Fast forward to the 2008. I had already decided that I didn't really want to go to RailsConf again. RailsConf 2007 was a bit of a disappointment for me in many different ways. After having attended Codemash 2008 in January, my itch to be involved in things that broaden my "software development horizons" had become much itchier. What could scratch this itch for me? OSCON 2008 maybe? "No way!", I said. "I couldn't come up with the money to attend this conference, much less travel to Portland, OR." Luckily Joe O'Brien was there to offer me some good advice. "Submit a proposal to OSCON. If it gets picked, you'll probably get free registration to the conference." It sounded like good advice at the time, anyway. So, I put together two proposals for OSCON and submitted them right at the Feb. 4th deadline. I don't think I could have squeezed another one out, but the idea is the more proposals you produce, the better chance you have of being accepted. And then there was waiting.
Until Mar 17th...
We were just talking at the office that morning RailsConf and if I was still going to go to Portland. ENTP is hosting an "unconference" (CabooseConf) during the same time as RailsConf in Portland, and I thought it would be cool to go. It would have to be dependent on whether one of my talks got accepted for OSCON, though. I would only have enough moola for one of the conferences. Later that day I happened to be checking Twitter when I saw that Jay Fields had his talk on Adhearsion accepted for OSCON. "When am I going to find out whether either of my talks were accepted!?" I thought. Annoyed, I brought up the OSCON proposals dashboard when I saw something odd. Two things required my attention. Not to be distracted, I soldiered on to the proposal status page and that's when I saw it; both of my talks had been accepted. A rush of excitement rushed throught my veins! I announced to the office that I had been accepted. Cheers all around. After I sat back down, I looked at the page again and another emotion rushed my veins: fear. Both of my talks have been accepted for OSCON! This will be my first conference speaking engagement. Yikes.

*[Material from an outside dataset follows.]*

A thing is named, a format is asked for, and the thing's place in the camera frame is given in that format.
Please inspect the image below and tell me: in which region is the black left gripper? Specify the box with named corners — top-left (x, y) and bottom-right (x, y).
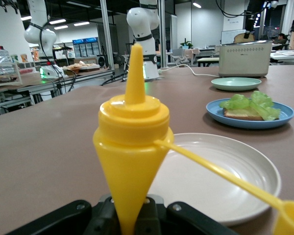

So I'm both excited and fearful. This is a big step for me and I will finally get to attend OSCON, a dream not forgotten. At any rate, here are the abstracts I submitted and hope that if you can attend you will come and see me!
An Introduction to Ruby Web Frameworks
The Internet is changing at an exponential rate. Yesterday’s web pages have effectuated today’s web applications and the fresh, fertile soil that it brings is manifesting itself in a new crop of web frameworks that are driving this new frontier. The Ruby community isn’t holding back either. They’ve got the power and simplicity of the Ruby language on their side. They’re opinionated and pragmatic. And most of all, they’re having fun.
In this talk we’ll take a journey into the world of Ruby and take a look at what’s making waves in Ruby Web Framework development like Convention over Configuration, Domain-Specific Languages and focus on Test-Driven Development. We wouldn’t be well-rounded if we didn’t take some time to address some of the criticism that Ruby has received and admit that it has shortcomings. Throughout this talk we’ll cite examples from a few Ruby Web Frameworks, like Rails, Merb, Camping and Sinatra, talk about how they’ve changed the world for others and how they might change your world too.
Commanding Your SSH Universe with Capistrano
What could be worse than having to manage and maintain application servers for a team of agile developers? Being on that team as a developer AND the systems administrator. A setup for one application might included a development server, a staging server, a cluster of production servers and one or two servers for version control and continuous integration. The fuse is burning at both ends for you and there is never time to waste. Meet Capistrano. Capistrano enables you to automate your many system administration tasks harnessing the ubiquity of SSH and the simplicity of a Ruby DSL configuration.
During this talk, we’ll take a look a some of my real world usage of Capistrano in my job as a web application developer and system administrator. I’ll demonstrate how to free yourself from the monotony of login-execute-logout method by creating a few simple Capistrano tasks, covering the basics of configuration and usage. We’ll also examine how Capistrano runs a task in parallel on multiple remote servers by creating a simple Rails application deployment using a standard Apache Proxy/Mongrel Cluster setup and touch on a few “advanced” recipes.